### Exercise prompt
In the data, extract each line that holds the string "Please".

### Provided information
========

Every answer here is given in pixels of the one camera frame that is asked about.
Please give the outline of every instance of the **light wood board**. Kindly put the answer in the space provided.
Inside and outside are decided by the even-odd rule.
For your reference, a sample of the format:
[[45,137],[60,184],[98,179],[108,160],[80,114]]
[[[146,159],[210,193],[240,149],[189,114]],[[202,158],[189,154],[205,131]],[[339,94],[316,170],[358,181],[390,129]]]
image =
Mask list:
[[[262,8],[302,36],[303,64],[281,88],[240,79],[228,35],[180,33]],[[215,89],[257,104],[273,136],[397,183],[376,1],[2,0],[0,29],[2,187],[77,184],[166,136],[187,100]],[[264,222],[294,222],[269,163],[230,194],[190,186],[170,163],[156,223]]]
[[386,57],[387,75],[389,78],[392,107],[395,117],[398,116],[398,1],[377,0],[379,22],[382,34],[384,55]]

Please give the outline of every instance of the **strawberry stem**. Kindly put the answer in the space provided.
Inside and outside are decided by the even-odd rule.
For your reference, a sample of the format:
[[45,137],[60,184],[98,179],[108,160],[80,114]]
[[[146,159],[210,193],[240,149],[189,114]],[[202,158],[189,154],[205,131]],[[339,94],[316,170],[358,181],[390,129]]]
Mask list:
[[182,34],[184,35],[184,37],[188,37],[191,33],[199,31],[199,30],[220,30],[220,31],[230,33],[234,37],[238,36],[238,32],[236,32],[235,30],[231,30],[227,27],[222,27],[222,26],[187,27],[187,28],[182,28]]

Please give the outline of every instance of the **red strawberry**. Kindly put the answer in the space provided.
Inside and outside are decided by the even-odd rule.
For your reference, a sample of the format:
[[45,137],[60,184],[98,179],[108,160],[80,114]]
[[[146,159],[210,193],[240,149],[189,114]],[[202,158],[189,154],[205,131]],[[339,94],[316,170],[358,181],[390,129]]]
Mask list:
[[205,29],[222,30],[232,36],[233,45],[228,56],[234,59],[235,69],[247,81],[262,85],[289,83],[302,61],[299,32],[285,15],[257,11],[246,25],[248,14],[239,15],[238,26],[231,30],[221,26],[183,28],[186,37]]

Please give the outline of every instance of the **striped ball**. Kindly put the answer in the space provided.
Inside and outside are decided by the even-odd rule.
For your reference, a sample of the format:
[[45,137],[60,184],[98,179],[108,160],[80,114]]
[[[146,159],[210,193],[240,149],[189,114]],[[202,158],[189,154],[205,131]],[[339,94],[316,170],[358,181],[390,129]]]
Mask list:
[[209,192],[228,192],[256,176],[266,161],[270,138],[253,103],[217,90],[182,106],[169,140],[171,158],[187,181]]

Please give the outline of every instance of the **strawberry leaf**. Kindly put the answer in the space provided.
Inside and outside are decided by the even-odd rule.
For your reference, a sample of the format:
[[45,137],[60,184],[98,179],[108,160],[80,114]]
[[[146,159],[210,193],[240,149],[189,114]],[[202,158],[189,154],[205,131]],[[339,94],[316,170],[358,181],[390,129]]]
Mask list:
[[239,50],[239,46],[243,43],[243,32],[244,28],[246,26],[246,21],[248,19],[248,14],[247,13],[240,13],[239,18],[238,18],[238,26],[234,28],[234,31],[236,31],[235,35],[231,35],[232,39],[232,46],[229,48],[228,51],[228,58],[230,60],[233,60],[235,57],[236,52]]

========

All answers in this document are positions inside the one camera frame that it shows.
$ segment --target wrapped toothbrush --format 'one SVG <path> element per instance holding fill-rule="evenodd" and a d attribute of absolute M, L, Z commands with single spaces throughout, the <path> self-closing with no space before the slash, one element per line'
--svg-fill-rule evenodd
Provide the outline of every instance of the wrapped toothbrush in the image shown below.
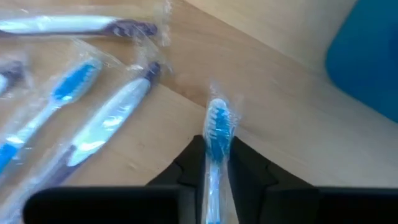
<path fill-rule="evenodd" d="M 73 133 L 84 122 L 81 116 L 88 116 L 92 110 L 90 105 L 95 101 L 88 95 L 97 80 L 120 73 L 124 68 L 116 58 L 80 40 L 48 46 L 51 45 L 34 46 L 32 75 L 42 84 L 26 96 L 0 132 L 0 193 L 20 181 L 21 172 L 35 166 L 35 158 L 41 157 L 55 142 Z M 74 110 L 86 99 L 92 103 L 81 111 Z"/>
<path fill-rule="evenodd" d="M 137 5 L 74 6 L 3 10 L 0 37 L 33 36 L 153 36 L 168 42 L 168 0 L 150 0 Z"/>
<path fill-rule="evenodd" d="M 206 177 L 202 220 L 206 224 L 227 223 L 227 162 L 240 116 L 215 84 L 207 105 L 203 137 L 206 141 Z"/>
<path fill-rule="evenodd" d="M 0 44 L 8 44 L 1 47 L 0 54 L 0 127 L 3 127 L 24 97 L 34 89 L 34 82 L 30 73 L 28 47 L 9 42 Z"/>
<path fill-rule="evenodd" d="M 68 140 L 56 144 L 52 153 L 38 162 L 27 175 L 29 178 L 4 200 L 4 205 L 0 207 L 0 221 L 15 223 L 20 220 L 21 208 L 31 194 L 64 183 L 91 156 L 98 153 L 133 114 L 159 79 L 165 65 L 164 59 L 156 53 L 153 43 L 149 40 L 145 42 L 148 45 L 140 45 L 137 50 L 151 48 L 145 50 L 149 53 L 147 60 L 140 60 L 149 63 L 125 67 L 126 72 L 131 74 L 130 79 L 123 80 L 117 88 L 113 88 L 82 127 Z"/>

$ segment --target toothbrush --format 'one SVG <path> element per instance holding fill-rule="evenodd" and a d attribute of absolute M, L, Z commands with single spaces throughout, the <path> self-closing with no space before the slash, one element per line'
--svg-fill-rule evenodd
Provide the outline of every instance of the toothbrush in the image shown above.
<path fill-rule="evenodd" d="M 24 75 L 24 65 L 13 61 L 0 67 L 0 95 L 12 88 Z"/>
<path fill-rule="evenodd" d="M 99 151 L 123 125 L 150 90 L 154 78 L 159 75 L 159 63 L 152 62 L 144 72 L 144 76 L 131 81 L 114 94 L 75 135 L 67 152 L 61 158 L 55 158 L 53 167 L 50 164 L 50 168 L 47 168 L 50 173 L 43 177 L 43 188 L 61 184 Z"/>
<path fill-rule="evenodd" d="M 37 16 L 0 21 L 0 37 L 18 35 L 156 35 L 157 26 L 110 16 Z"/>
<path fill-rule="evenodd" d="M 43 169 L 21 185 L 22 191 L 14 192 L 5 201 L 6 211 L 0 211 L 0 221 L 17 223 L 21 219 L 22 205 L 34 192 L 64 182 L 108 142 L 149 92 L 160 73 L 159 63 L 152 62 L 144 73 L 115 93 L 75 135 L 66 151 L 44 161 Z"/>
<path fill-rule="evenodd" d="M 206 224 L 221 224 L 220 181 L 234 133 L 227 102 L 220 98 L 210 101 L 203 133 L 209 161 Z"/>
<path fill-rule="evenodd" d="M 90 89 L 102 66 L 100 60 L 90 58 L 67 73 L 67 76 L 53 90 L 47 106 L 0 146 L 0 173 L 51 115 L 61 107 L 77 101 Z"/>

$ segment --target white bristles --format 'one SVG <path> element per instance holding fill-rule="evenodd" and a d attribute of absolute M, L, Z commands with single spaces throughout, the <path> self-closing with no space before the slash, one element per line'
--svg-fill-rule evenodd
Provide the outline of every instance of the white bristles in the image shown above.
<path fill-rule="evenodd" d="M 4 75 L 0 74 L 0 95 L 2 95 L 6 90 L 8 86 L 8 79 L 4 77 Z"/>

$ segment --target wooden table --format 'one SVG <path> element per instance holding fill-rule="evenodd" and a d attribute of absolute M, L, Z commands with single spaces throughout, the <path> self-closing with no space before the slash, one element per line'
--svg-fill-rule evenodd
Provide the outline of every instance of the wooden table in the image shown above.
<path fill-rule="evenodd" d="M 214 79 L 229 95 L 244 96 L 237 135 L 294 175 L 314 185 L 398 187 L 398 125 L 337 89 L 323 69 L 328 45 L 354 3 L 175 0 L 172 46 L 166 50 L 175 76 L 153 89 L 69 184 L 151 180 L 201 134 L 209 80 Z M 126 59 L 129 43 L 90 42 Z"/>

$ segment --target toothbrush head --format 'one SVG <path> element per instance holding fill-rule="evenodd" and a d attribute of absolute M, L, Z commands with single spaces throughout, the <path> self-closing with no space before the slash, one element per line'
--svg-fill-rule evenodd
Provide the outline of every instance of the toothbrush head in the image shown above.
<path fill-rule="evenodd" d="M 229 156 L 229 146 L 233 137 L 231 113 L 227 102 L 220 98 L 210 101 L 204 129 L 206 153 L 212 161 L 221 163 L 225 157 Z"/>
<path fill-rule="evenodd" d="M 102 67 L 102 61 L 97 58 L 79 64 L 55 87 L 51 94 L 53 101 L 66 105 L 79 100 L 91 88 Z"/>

========

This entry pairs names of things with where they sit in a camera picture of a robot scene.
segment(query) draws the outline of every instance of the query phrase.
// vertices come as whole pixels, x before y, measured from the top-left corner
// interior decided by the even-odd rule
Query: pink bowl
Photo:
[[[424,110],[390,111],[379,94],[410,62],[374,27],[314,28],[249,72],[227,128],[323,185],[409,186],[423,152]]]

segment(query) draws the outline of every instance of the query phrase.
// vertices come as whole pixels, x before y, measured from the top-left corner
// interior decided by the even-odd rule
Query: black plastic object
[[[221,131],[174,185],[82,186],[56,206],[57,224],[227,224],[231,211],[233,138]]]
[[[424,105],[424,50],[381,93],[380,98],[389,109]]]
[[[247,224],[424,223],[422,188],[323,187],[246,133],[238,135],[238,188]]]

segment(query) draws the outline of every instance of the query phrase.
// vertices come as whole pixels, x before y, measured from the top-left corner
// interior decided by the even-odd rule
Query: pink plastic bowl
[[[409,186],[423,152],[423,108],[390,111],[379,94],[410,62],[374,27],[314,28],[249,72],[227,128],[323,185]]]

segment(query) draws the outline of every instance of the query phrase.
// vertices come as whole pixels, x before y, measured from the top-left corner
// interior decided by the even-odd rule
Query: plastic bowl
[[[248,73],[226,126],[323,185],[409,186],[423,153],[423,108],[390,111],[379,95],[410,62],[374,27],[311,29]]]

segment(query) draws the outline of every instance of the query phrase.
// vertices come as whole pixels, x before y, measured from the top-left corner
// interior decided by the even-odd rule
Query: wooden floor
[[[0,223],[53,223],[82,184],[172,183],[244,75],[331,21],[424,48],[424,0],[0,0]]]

========

### Your response
Please give the outline of every instance of the **light wood board**. Kindly put the answer in the space provided.
Please give the outline of every instance of the **strawberry stem**. Kindly put the answer in the space provided.
Please give the outline of every instance of the **red strawberry**. Kindly put the answer in the space provided.
Please give the outline of every instance of the **striped ball**. Kindly put the answer in the space provided.
Please give the outline of every instance of the **strawberry leaf**. Kindly put the answer in the space provided.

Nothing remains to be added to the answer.